At the age of 25, Ishant Sharma has seen a lot of the negatives associated with being an Indian Test cricketer, lambasted by critics and fans alike for everything from his performances to his hairstyle.

Ishant’s international cricket career started off promisingly, the beanpole 19-year-old taking five wickets against Pakistan on a featherbed in Bangalore.

The performance was good enough for him to be sent to Australia, where he served up one of the most memorable fast bowling spells to one of the greatest batsmen of the era.

That hour of tormenting and torturing Ricky Ponting at the WACA went down in folklore, and Indians believed they finally had a fast bowler who would help them win overseas.

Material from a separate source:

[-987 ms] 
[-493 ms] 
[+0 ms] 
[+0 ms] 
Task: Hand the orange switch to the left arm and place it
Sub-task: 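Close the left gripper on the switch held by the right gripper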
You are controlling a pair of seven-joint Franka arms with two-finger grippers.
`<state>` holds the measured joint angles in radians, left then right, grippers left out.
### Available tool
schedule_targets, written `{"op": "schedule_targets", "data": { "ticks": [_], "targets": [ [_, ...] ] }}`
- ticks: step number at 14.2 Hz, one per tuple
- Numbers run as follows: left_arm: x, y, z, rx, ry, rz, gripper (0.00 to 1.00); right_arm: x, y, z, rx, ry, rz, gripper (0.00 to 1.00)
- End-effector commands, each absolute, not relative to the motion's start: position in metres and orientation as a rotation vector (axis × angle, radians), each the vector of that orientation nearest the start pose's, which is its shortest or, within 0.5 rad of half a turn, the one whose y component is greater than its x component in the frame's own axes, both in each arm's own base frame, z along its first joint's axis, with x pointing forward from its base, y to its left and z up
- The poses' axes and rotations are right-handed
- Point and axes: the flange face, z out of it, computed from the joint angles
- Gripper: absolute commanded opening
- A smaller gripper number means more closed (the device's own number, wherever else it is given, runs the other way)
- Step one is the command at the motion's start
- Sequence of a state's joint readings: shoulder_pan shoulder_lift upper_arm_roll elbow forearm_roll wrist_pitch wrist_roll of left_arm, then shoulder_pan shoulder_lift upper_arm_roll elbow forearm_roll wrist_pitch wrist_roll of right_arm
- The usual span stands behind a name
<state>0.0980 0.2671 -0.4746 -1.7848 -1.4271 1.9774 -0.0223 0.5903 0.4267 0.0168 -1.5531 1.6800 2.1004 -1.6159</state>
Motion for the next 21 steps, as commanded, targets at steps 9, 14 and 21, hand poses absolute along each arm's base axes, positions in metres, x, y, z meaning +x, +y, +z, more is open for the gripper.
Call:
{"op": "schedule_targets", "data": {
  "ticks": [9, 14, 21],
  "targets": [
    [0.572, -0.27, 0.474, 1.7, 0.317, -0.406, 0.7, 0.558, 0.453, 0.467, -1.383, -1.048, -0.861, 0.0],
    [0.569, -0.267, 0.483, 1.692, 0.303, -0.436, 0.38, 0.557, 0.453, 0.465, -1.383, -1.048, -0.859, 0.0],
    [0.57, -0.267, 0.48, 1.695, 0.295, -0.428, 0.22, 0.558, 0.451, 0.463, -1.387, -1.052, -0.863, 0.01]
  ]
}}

Not a lot went right for Ishant after that tour. He lost his pace, lost his control, and struggled to find the right length to trouble batsmen at home or abroad with his steeping height. Indian selectors persisted with Ishant time and time again, to the point where he had the unwanted record of having the worst bowling average for any bowler with 50 Test caps or more.

It was hard to see why selectors continued with him, but paradoxically, it was hard to see how he could be ignored. With his steeping height, and India’s lack of pace bowling options, his spot was almost guaranteed, never mind results.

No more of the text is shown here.